Public health demands that BGSU commit to the following actions:

  • Immediately cancel all in person events and non-essential facilities until sufficient surveillance testing indicates a reasonably low prevalence of disease. 
  • Conduct immediate surveillance testing of 2,000 students, faculty and staff located both on and off campus to get a rigorous estimate of prevalence. Joe Bak-Coleman is happy to lend his services,pro bono, to conduct the required analyses.
  • Remain in an online-only state until it is possible to test all students, faculty and staff at a frequency consistent with the best available scientific knowledge. 
  • Make public the date, motivation (surveillance or symptomatic), and outcome for all tests conducted in the past month, and provide that data to the public going forward on a daily basis.
  • Make public any models, data, and assumptions BGSU is relying upon to guide its COVID-19 response.
  • Describe what, if any, thresholds would prompt shutdown or other possible measures.
  • Describe how such a shutdown would be managed to minimize risk to Bowling Green and throughout the state of Ohio.

With the lives of students, staff and faculty, and the wider community at stake, anything less is unacceptable.

We will be sending this email to the Board of Trustees, so that it is a matter of public record at BGSU, as well as to the Mayor and members of City Council of the City of Bowling Green; and to the press.

Andrew Schocket and Joseph Bak-Coleman

Joseph Bak-Coleman, PhD. is a Biologist from Bowling Green, Ohio. He earned his B.S. in Neuroscience and M.S. in Biology at BGSU, and went on to earn his Ph.D. in Ecology and Evolutionary Biology from Princeton University. He is currently employed as a Postdoctoral Scholar at the University of Washington. 

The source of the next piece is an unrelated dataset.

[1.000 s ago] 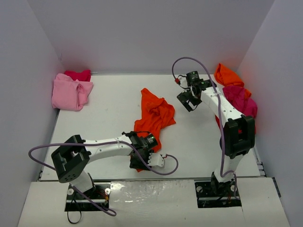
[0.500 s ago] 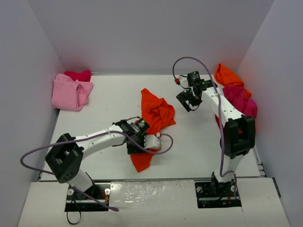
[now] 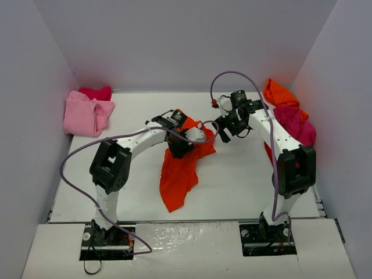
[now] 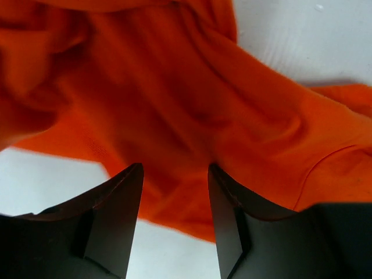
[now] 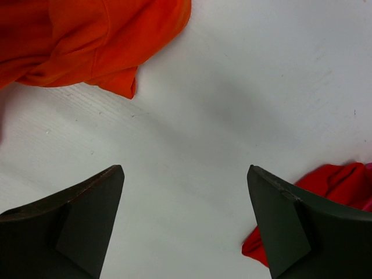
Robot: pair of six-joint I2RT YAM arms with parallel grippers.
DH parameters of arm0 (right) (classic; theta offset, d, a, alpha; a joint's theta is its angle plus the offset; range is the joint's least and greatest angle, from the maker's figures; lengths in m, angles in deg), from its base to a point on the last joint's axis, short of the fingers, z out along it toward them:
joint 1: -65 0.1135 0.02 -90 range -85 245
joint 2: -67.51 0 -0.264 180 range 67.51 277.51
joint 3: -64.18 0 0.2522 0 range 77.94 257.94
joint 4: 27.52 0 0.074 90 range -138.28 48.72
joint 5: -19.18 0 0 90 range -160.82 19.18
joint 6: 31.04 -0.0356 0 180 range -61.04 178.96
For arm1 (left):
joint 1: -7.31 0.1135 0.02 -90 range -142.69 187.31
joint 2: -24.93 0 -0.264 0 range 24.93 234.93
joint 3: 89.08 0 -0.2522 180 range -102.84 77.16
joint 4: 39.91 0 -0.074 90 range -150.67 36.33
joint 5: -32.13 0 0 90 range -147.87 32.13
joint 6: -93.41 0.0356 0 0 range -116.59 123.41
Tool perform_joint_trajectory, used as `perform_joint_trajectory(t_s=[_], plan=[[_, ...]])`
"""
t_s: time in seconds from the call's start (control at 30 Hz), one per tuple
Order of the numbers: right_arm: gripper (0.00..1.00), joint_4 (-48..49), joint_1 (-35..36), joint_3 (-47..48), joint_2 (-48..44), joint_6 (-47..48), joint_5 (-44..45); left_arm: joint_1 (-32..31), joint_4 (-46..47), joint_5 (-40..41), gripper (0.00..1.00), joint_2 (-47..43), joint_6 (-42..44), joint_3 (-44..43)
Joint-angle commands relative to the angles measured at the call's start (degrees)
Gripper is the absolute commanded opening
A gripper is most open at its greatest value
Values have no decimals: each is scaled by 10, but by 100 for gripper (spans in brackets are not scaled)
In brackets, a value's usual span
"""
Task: Fold and stack the t-shirts
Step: Flatten out the tshirt
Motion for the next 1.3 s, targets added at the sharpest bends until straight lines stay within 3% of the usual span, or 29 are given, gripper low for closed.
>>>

Andrew M. Schocket is a Professor of History and American Culture Studies at BGSU; he and his family have lived in the City of Bowling Green since 2001.

Studies of effective frequency of on-campus COVID-19 testing: “Simulating COVID-19 in a University Environment,” pre-published in July, indicated that for a college to be successful, “members of the community will be tested approximately once per month.” A study published on JAMA Network, “Assessment of SARS-CoV-2 Screening Strategies to Permit the Safe Reopening of College Campuses in the United States,” argued that colleges would need to test every two days, while a reply to the article suggested that, should students comply strictly with social distancing, mask-wearing, and the like, institutions could test every four weeks and still contain the spread of the virus. A study of small colleges contended that one test per student per seven days was necessary.